(WHAT YOU HAVE TO DO): In the material below, print every line exactly and omit the pictures.

(DATASET SECTION):
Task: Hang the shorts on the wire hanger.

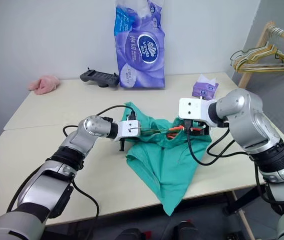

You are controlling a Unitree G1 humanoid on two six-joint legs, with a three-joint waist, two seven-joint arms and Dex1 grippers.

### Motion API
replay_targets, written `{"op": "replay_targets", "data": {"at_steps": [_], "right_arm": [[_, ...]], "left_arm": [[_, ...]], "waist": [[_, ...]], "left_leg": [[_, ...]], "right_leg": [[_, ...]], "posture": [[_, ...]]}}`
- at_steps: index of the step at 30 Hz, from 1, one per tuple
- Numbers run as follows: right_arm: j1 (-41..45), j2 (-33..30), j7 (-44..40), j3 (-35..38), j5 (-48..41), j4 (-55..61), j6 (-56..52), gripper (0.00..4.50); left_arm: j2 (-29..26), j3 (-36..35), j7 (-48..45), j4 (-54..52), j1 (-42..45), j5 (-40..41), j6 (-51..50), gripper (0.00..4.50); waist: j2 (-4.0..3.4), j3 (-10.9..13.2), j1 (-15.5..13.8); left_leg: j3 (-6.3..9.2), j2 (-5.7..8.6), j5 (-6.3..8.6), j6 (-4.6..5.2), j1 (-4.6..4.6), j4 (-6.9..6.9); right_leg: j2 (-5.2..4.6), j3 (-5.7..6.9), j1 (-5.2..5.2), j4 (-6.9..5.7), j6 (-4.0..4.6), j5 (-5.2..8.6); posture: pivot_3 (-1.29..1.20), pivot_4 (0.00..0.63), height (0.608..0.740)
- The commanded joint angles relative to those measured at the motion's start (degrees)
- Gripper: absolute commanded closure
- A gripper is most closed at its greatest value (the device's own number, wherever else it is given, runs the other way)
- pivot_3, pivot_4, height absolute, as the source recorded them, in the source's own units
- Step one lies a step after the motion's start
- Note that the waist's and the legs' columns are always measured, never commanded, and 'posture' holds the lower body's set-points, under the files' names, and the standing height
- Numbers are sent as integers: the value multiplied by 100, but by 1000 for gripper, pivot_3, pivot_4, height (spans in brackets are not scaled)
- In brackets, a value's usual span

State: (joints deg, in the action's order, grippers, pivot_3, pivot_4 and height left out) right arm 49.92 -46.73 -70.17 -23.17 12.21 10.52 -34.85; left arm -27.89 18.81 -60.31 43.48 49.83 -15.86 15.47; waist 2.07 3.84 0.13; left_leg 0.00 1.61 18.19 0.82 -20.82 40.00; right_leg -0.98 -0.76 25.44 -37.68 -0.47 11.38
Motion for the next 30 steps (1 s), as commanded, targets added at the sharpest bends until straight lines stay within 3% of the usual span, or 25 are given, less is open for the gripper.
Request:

(SOLUTION TO THE PROBLEM):
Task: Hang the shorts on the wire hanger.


You are controlling a Unitree G1 humanoid on two six-joint legs, with a three-joint waist, two seven-joint arms and Dex1 grippers.

### Motion API
replay_targets, written `{"op": "replay_targets", "data": {"at_steps": [_], "right_arm": [[_, ...]], "left_arm": [[_, ...]], "waist": [[_, ...]], "left_leg": [[_, ...]], "right_leg": [[_, ...]], "posture": [[_, ...]]}}`
- at_steps: index of the step at 30 Hz, from 1, one per tuple
- Numbers run as follows: right_arm: j1 (-41..45), j2 (-33..30), j7 (-44..40), j3 (-35..38), j5 (-48..41), j4 (-55..61), j6 (-56..52), gripper (0.00..4.50); left_arm: j2 (-29..26), j3 (-36..35), j7 (-48..45), j4 (-54..52), j1 (-42..45), j5 (-40..41), j6 (-51..50), gripper (0.00..4.50); waist: j2 (-4.0..3.4), j3 (-10.9..13.2), j1 (-15.5..13.8); left_leg: j3 (-6.3..9.2), j2 (-5.7..8.6), j5 (-6.3..8.6), j6 (-4.6..5.2), j1 (-4.6..4.6), j4 (-6.9..6.9); right_leg: j2 (-5.2..4.6), j3 (-5.7..6.9), j1 (-5.2..5.2), j4 (-6.9..5.7), j6 (-4.0..4.6), j5 (-5.2..8.6); posture: pivot_3 (-1.29..1.20), pivot_4 (0.00..0.63), height (0.608..0.740)
- The commanded joint angles relative to those measured at the motion's start (degrees)
- Gripper: absolute commanded closure
- A gripper is most closed at its greatest value (the device's own number, wherever else it is given, runs the other way)
- pivot_3, pivot_4, height absolute, as the source recorded them, in the source's own units
- Step one lies a step after the motion's start
- Note that the waist's and the legs' columns are always measured, never commanded, and 'posture' holds the lower body's set-points, under the files' names, and the standing height
- Numbers are sent as integers: the value multiplied by 100, but by 1000 for gripper, pivot_3, pivot_4, height (spans in brackets are not scaled)
- In brackets, a value's usual span

State: (joints deg, in the action's order, grippers, pivot_3, pivot_4 and height left out) right arm 49.92 -46.73 -70.17 -23.17 12.21 10.52 -34.85; left arm -27.89 18.81 -60.31 43.48 49.83 -15.86 15.47; waist 2.07 3.84 0.13; left_leg 0.00 1.61 18.19 0.82 -20.82 40.00; right_leg -0.98 -0.76 25.44 -37.68 -0.47 11.38
Motion for the next 30 steps (1 s), as commanded, targets added at the sharpest bends until straight lines stay within 3% of the usual span, or 25 are given, less is open for the gripper.
Request:

The complete output has now been given.